Today we’re announcing two major new capabilities in Domino that make model development easier and faster for data scientists. “Datasets” offers data scientists the flexibility they need to make use of large data resources when developing models. And “Experiment Manager” gives data scientists a way to track, find, and organize all the ideas they have tested over the course of their research.

As is often cited, data scientists spend 80% of their time “wrangling” data - data prep, data engineering, feature extraction - all time-consuming activities aside from model development and training. This pain point is magnified in organizations with teams of data scientists working on numerous experiments.

Domino Datasets

Datasets provide a high-performance, revisioned data store that enables data scientists to track, share, and reuse large file-based data resources so teams can iterate on research faster and accelerate model development. Rather than storing data in your Domino project files, Datasets provide localized collections of data readily available for data science experiments. Datasets have been engineered to handle use cases that require a large number of individual files and/or massive file sizes. The ability to share and reuse curated data in Datasets can drastically reduce the time spent wrangling data by eliminating redundant work and ensuring everyone works off the latest and greatest.

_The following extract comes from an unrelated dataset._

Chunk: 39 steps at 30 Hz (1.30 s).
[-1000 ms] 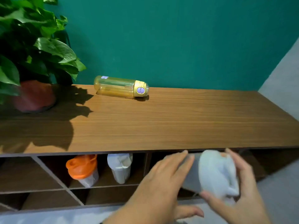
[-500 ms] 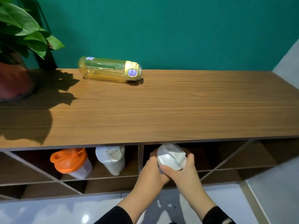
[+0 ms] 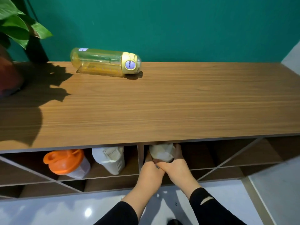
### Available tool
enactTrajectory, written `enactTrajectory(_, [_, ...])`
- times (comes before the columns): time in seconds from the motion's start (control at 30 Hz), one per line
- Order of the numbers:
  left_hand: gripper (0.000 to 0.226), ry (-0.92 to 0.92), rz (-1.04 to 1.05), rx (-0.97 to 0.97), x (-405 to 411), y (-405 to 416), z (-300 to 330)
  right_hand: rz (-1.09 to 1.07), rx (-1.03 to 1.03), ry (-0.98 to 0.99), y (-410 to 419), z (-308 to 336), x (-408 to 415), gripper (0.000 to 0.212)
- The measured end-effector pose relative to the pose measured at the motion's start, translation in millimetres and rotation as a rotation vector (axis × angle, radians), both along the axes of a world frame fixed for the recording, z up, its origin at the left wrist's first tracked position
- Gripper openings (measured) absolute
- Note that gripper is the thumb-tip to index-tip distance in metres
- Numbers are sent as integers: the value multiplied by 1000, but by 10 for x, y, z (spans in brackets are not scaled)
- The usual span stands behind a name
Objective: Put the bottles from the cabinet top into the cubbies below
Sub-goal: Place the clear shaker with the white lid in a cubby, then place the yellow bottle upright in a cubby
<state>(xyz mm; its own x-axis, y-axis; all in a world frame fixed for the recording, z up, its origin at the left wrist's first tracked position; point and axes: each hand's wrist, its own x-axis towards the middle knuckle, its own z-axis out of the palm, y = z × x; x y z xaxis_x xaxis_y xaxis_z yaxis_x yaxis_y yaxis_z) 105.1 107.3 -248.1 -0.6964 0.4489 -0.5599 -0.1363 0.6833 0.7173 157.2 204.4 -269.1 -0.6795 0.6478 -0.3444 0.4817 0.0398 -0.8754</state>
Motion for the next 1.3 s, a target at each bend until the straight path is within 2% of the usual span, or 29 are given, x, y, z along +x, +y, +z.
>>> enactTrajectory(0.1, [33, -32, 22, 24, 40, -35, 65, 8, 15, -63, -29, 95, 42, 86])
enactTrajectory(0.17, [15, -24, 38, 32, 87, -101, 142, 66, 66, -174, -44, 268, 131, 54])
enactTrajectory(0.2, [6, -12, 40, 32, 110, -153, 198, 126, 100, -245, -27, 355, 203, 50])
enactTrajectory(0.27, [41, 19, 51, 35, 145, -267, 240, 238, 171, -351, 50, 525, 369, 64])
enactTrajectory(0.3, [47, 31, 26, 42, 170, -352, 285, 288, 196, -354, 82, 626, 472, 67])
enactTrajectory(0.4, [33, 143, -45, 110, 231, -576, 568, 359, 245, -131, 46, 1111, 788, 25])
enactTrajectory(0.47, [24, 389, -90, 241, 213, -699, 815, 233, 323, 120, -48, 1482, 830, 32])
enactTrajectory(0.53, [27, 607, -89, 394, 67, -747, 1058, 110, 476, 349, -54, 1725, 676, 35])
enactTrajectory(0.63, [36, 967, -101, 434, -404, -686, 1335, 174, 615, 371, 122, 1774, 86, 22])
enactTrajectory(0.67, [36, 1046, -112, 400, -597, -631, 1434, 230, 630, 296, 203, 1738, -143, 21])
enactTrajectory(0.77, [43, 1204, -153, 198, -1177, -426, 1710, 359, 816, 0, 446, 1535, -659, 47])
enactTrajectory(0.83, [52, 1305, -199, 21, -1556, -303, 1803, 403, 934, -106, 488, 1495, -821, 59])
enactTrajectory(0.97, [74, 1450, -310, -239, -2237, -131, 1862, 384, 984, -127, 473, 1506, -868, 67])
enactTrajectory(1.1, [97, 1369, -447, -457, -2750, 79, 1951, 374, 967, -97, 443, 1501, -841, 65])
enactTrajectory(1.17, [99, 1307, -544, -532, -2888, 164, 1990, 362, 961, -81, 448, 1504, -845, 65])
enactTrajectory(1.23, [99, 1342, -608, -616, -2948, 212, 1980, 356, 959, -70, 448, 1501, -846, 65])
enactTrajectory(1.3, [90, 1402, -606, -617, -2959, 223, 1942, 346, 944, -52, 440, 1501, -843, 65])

Datasets in Domino Data Lab Enterprise MLOps platform

“The Datasets feature has saved us a lot of time,” said Luiz Scheinkman, principal software engineer at machine intelligence company Numenta. “It used to take hours to process data, so we’d run those processes overnight. With Domino Datasets, we can preprocess the data and attach the preprocessed data to an experiment in 21 minutes. This means we can iterate, see our results, and make continuous improvements throughout the day -- it makes a huge difference in expediting the whole model development process.”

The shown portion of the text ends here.